ESLF:  No.  I said “nothing else.”

M:  I feel like you were wearing underwear.  That’s how you are in, like, repose?

ESLF:  Yes.  So he knocked at the door —

M:  Wait!  Sorry.  I’m just realizing: Your doorman let him up without ever seeing him before?  Doesn’t that disturb you that your doorman would just let any old person off the street up to your apartment?  I would give my doorman a book of photos of accepted guests that he could reference —

ESLF: I’m doing fine with my doorman.

M: I would’ve established a different procedure.

And her casual, everyday writing style drives the fact that, so far at least, the overall narrative is based on personal revelations she’s experienced with a world of things; and, if anything, it’s just an excuse to wordvomit comical genius into literature:

[From “Guys Need to do Almost Nothing to Be Great”]

1. Buy a well-fitting peacoat from J.Crew.  Or wait until Christmas sales are raging and buy a designer one, like Varvatos or something.  Black looks good on everyone (Obvious Cops) and matches everything (Duh Police), but charcoal grey is good too.  You can always look like a put-together Obama speech-writer with a classy peacoat.

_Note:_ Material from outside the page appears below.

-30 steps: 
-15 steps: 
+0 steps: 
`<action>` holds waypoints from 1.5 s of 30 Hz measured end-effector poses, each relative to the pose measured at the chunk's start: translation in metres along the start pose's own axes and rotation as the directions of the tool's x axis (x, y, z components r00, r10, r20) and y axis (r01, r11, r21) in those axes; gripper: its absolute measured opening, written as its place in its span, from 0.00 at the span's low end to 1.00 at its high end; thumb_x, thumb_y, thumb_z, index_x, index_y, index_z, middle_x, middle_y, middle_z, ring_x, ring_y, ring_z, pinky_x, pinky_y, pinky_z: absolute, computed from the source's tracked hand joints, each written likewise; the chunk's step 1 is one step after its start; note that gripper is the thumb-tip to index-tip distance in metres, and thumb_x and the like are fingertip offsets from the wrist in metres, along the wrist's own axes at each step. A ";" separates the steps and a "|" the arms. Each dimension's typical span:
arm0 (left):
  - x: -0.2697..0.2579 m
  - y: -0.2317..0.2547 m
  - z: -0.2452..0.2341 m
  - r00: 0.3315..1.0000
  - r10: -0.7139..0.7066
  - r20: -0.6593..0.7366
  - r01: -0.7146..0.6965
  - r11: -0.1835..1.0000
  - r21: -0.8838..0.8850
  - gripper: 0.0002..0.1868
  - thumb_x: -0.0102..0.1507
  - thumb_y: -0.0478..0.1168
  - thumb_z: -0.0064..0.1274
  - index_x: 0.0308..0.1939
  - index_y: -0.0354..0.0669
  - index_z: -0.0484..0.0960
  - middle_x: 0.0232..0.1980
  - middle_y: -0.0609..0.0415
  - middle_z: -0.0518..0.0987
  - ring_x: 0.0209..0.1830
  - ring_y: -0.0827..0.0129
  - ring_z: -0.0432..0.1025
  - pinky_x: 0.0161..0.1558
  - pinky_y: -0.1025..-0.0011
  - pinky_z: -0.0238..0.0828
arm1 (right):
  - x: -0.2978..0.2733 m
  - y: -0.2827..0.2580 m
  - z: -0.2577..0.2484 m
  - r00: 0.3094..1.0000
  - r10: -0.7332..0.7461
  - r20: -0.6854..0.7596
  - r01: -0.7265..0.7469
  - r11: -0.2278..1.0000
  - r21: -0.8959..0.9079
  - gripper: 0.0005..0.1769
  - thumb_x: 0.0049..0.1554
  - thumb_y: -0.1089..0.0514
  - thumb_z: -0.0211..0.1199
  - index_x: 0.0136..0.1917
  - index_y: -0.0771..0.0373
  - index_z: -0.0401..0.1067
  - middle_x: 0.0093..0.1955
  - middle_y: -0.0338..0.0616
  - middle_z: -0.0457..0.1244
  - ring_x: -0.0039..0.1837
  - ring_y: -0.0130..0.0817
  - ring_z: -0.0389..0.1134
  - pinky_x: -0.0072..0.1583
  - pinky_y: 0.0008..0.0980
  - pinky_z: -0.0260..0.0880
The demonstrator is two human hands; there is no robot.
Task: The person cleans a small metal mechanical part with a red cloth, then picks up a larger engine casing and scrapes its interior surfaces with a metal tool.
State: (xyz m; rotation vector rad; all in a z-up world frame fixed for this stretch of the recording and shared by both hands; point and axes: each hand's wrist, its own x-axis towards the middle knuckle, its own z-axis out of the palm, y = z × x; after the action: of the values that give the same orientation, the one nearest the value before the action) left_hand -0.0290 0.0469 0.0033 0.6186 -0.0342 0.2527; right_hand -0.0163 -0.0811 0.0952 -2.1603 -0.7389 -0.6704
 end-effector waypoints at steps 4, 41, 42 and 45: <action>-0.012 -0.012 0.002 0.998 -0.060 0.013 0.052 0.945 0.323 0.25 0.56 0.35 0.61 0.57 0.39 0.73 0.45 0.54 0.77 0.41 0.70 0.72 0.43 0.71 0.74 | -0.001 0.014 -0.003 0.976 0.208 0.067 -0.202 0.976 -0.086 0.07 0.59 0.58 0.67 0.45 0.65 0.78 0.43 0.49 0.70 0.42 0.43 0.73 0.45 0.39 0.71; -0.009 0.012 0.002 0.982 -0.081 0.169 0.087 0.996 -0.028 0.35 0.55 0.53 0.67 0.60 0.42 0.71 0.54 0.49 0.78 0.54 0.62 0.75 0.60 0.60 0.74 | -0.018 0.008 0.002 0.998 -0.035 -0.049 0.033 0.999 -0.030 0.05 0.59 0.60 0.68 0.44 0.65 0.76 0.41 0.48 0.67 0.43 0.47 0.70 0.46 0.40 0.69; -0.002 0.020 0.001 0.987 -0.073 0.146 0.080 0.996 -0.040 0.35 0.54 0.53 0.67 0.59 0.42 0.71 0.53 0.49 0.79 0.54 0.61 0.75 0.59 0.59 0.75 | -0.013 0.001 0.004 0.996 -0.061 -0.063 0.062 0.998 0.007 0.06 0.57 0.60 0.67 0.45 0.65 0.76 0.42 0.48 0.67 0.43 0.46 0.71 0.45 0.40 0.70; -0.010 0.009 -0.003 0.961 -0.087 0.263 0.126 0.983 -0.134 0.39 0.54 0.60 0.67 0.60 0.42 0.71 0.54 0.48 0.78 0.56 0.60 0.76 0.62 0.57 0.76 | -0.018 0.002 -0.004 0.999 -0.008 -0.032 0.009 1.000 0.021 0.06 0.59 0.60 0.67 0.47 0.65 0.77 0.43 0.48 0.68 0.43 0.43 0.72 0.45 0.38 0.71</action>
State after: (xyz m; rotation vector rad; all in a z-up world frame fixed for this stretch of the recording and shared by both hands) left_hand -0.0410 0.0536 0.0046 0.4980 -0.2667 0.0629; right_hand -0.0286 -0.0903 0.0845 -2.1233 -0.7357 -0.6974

Sure, at first the superfluous “somethings” and “likes” might make the voice sound like it’s coming straight out of Cher from Clueless, but just like Cher, there’s an unassuming wit and self-awareness that catches you off guard, disarms you, and you just can’t deny.  Or something.

So bottom line is: this avid comedy reader, at least, can’t wait til she can get her hands on the whole enchilada; spicy with salsa and self and BFF love cheese and all.  Like, yeah.